[[ MATERIAL PROVIDED, beginning ]]
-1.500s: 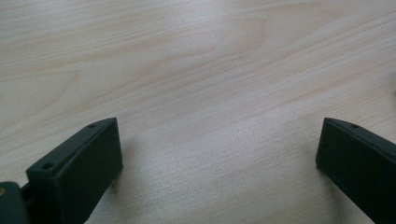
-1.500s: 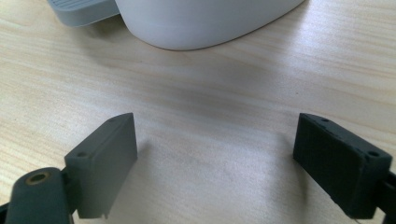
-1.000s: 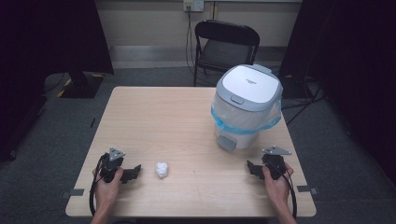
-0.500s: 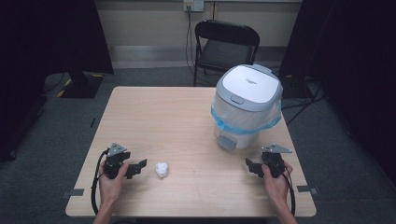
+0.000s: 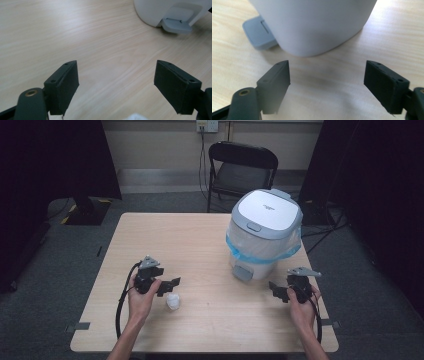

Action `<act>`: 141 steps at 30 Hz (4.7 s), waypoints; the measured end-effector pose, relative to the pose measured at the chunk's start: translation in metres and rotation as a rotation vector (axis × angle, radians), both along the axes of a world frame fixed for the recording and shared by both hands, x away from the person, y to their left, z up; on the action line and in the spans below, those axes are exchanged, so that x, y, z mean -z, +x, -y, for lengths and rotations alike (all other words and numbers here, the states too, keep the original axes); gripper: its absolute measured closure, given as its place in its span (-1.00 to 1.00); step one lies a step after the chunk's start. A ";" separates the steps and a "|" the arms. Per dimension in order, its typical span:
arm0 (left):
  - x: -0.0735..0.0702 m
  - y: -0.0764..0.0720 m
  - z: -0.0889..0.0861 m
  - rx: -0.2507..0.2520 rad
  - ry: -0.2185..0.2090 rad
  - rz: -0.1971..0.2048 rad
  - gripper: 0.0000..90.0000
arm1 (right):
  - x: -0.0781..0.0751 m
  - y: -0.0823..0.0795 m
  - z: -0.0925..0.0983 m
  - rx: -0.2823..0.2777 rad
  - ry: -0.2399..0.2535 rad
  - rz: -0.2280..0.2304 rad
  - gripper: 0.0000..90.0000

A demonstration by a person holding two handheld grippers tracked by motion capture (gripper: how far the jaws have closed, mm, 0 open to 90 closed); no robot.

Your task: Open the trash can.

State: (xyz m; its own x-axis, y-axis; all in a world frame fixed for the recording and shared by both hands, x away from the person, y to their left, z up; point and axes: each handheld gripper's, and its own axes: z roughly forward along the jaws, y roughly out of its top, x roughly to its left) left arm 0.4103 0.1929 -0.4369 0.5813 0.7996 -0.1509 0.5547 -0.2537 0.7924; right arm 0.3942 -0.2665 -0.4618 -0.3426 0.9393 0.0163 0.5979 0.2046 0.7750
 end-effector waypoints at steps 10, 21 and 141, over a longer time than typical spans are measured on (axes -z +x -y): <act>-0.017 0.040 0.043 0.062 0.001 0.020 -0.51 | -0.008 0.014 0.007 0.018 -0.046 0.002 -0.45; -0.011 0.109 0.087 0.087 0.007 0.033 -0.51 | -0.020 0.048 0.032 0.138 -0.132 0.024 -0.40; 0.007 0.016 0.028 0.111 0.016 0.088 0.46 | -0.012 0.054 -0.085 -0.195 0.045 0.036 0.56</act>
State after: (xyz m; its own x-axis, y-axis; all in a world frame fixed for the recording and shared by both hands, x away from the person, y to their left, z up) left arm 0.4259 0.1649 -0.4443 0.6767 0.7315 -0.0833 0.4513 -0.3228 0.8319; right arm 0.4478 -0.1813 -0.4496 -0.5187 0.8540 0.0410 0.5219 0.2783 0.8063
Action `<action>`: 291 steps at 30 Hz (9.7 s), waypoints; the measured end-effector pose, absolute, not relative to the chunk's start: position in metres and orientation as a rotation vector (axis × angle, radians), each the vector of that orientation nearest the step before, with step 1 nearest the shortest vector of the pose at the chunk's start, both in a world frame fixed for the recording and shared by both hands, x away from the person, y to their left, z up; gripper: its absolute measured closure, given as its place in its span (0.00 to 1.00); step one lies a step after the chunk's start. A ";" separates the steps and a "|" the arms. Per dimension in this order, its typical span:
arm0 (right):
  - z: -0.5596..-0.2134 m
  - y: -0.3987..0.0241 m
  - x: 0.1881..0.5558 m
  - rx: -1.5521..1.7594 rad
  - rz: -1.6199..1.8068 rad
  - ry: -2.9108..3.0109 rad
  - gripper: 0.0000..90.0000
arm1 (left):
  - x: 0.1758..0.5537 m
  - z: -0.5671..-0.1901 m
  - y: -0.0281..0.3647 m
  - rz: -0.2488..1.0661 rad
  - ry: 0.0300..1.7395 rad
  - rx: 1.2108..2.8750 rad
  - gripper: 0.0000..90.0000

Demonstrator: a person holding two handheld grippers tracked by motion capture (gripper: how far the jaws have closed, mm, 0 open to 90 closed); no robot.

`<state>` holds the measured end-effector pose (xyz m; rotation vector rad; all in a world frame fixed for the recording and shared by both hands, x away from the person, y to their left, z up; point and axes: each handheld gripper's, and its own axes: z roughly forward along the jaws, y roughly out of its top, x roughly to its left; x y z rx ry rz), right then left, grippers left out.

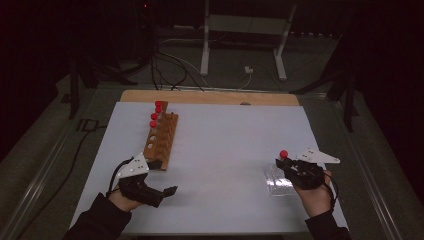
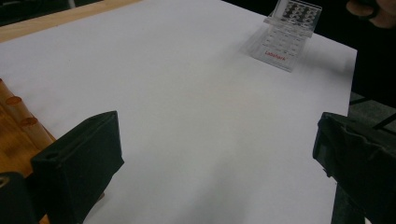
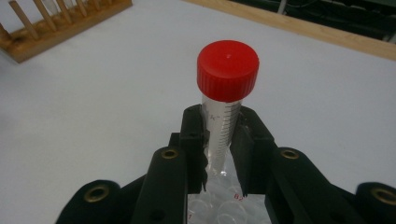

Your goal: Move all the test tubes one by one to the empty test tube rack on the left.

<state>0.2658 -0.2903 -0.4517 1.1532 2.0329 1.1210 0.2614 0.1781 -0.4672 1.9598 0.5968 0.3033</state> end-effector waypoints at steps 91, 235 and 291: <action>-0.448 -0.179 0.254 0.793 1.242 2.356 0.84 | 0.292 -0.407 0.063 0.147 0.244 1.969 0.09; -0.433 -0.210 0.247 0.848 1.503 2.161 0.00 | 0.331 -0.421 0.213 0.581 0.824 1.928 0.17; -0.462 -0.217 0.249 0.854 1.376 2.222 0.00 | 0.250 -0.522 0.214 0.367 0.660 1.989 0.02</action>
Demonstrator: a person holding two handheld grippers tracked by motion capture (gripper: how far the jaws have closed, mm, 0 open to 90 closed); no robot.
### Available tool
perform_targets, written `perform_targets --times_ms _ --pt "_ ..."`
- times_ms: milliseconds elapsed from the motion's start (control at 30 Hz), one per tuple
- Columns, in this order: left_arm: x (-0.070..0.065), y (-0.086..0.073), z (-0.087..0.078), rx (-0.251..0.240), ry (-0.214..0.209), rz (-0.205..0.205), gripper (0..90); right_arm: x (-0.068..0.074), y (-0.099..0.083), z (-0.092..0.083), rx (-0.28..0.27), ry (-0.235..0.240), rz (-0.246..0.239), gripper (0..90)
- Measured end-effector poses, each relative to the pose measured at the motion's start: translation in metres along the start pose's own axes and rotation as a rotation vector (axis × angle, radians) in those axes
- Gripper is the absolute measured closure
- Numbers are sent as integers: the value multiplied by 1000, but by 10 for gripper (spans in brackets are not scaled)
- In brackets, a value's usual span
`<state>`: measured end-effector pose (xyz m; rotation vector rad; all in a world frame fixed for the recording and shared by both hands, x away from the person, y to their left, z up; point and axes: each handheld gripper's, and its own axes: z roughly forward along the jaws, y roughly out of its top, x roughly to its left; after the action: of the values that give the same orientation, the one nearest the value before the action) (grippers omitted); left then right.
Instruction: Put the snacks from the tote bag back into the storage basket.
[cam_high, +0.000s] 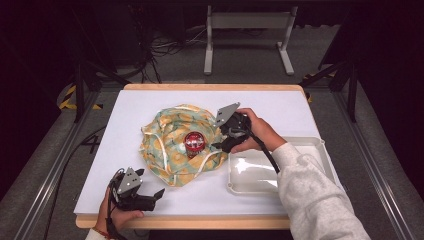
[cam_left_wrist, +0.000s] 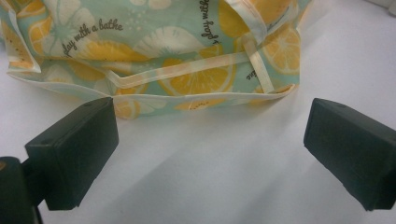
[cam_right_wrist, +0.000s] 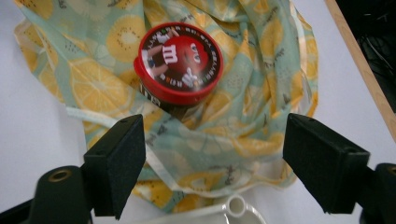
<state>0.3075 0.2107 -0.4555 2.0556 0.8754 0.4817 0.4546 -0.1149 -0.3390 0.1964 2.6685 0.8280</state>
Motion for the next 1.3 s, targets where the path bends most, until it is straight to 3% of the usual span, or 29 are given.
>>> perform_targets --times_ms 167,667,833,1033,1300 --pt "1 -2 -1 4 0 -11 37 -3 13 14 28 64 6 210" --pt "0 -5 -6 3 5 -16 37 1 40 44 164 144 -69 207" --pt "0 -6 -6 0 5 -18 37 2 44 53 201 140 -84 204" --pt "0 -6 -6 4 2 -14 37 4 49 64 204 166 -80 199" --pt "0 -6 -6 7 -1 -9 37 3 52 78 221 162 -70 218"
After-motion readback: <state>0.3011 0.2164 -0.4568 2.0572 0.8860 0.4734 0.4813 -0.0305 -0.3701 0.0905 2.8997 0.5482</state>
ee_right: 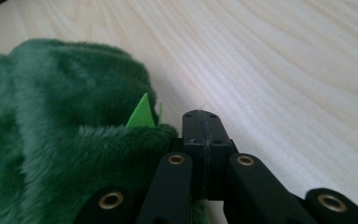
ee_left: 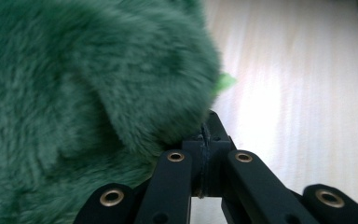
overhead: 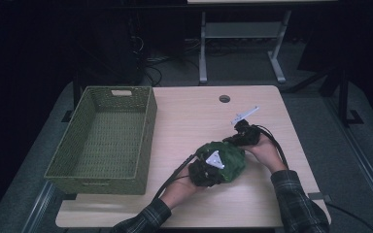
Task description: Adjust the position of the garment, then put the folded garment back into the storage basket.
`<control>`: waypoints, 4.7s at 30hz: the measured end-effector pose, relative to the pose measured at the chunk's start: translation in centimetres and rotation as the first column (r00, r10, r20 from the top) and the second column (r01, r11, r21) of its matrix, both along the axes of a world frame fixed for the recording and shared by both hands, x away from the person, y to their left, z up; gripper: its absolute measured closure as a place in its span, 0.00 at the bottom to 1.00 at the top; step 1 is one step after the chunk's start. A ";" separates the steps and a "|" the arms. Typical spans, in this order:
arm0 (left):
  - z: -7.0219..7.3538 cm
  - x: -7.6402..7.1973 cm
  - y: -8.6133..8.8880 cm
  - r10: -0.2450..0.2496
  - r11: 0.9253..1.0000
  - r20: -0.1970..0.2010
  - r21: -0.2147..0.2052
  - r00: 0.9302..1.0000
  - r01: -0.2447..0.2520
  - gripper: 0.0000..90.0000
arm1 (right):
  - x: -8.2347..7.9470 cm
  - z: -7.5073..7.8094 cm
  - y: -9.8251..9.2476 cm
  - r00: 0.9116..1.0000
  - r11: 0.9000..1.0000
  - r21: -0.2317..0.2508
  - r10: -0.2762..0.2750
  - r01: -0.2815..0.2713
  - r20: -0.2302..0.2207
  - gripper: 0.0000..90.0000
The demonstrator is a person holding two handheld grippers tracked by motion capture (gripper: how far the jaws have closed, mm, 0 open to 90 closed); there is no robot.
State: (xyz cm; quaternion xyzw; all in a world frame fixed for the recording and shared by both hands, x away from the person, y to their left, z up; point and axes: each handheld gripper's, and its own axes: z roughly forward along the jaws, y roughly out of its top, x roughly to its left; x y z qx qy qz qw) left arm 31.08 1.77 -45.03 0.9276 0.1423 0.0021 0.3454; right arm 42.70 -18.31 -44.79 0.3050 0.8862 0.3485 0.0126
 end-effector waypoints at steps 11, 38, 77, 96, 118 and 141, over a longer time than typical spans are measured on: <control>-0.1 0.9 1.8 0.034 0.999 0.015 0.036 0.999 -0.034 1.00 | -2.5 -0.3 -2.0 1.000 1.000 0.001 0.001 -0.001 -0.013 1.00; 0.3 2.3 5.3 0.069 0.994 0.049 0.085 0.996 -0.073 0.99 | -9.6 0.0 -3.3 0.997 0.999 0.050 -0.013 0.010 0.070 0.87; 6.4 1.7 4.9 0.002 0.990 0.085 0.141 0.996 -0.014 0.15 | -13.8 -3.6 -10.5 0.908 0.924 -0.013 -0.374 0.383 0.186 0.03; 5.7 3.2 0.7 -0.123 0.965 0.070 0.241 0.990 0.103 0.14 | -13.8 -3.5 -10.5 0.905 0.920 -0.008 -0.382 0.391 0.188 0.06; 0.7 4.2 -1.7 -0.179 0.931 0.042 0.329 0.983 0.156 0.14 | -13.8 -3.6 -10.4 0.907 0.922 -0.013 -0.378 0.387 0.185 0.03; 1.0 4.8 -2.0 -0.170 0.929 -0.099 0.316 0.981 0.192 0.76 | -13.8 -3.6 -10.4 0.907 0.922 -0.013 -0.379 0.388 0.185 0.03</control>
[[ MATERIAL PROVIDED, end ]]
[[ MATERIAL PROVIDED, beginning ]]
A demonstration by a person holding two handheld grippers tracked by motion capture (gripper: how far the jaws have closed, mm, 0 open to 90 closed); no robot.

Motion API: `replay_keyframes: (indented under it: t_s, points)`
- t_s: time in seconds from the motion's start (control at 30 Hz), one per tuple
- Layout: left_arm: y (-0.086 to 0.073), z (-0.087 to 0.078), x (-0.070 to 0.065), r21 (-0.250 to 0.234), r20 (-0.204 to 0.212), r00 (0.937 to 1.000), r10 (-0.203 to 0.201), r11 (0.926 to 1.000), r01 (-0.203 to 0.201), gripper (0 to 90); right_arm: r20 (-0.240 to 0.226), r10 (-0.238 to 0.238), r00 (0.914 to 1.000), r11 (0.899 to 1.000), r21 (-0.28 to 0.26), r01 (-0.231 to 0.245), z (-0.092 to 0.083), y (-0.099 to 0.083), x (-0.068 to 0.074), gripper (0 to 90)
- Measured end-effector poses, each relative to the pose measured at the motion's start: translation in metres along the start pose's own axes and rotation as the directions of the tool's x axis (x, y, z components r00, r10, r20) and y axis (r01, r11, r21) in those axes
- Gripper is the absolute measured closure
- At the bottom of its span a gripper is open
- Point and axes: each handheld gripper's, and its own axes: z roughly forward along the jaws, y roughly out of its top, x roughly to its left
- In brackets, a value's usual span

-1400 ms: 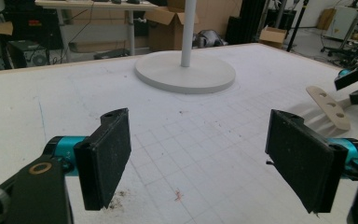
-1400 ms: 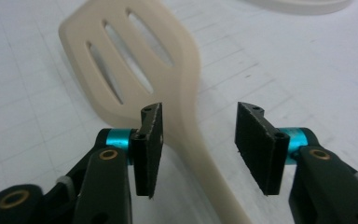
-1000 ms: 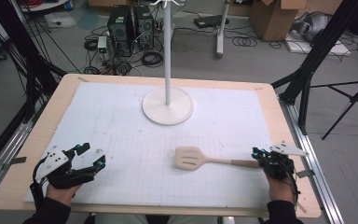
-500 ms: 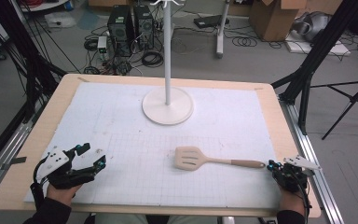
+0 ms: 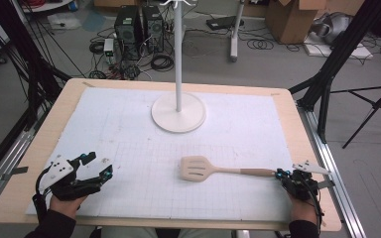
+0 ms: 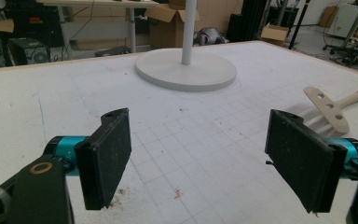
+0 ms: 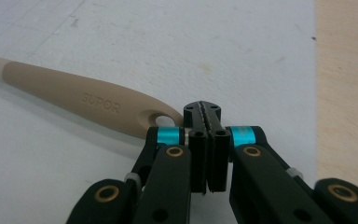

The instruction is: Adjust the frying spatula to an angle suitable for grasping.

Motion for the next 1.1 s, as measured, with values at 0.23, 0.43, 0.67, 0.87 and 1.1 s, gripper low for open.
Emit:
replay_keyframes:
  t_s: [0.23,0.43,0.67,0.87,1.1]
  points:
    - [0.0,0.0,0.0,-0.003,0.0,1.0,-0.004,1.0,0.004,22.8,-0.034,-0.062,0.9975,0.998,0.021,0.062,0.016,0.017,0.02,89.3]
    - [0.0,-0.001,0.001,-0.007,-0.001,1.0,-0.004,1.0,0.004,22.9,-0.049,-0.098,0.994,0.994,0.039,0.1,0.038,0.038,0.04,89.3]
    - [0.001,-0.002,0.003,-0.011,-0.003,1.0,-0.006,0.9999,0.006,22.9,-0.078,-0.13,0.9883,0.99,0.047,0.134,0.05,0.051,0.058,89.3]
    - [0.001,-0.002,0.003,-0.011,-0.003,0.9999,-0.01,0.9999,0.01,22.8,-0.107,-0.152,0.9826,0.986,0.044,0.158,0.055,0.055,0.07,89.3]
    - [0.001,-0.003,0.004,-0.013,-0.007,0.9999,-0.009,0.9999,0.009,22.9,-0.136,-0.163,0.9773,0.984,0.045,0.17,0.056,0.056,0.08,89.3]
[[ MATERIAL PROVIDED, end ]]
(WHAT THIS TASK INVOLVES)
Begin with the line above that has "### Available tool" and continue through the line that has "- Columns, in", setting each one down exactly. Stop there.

(COMPLETED TASK)
### Available tool
perform_targets, written `perform_targets --times_ms _ --pt "_ ..."`
- times_ms: milliseconds elapsed from the motion's start (control at 30 Hz), one per tuple
- Columns, in this order: left_arm: x (-0.070..0.065), y (-0.086..0.073), z (-0.087..0.078), rx (-0.251..0.240), ry (-0.214..0.209), rz (-0.205..0.205), gripper (0..90); right_arm: x (-0.068..0.074), y (-0.099..0.083), z (-0.092..0.083), rx (-0.28..0.27), ry (-0.235..0.240), rz (-0.246..0.239), gripper (0..90)

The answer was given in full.